If we now run wunderctl up, we're able to get the weather for the capital of each country.

These two APIs are not meant to work together, but with the approach described above, we're able to make JOINs between them, as if they were a single API.

But more importantly, we're now explicitly managing our API dependencies.

How would you have done this without a package manager for APIs? You'd probably just create two fetch requests for each API. Imagine you're creating a project with hundreds of API dependencies, each might have a different set of configuration, secrets to manage, etc...

Is it convenient to manage the API dependencies manually? What if you have to update or change a dependency? Why is it ok to do this manually, while everybody automates this for sharing code?

Running Docker locally is cool, but what about collaboration?

OK, Docker for APIs is really cool. You get the point that portability is nice, we're now explicitly aware of our API dependencies. All secrets and credentials are managed in a single place.

But what about collaboration? Can we not just go one step further and make sharing API dependencies easy as well?

You might have guessed it, but Docker for APIs was only the first step.

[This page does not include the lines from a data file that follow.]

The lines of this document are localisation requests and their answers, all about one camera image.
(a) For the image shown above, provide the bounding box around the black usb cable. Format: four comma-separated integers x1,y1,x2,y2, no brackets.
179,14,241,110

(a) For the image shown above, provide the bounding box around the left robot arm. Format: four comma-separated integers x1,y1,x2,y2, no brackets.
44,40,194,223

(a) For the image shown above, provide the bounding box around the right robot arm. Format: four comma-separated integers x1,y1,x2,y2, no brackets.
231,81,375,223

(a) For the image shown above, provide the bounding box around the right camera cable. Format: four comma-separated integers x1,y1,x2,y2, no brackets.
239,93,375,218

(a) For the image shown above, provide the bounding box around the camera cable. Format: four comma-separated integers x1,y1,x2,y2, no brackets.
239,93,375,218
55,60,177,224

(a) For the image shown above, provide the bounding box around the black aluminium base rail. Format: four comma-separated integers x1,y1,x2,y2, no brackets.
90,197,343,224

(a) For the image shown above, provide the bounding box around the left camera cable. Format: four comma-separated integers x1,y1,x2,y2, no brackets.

The logical second step is to create a registry where you can share your API dependencies with others. We call this registry WunderHub .

Docker did it for Images, GitHub for code, we're doing it for APIs.

Using wunderctl, an API provider can publish their APIs to WunderHub.

Keep in mind that it doesn't matter what kind of API you publish. It can be a gRPC service, a REST API, GraphQL, or even a database. Everything gets translated into the WunderGraph format, making it portable.

The API consumer can then use wunderctl add to add this dependency to their project. Thanks to the portable runtime, anybody can use any API that's published to WunderHub.

Summary

And that's how we've invented Docker for APIs, or the first package manager for APIs, or however you want to call it.

We believe that making APIs portable and easy to share will enable better collaboration between API providers and consumers. Making APIs portable, and easy to share is really just the beginning. This new paradigm enables a whole new way of working with APIs and will allow us to create better workflows.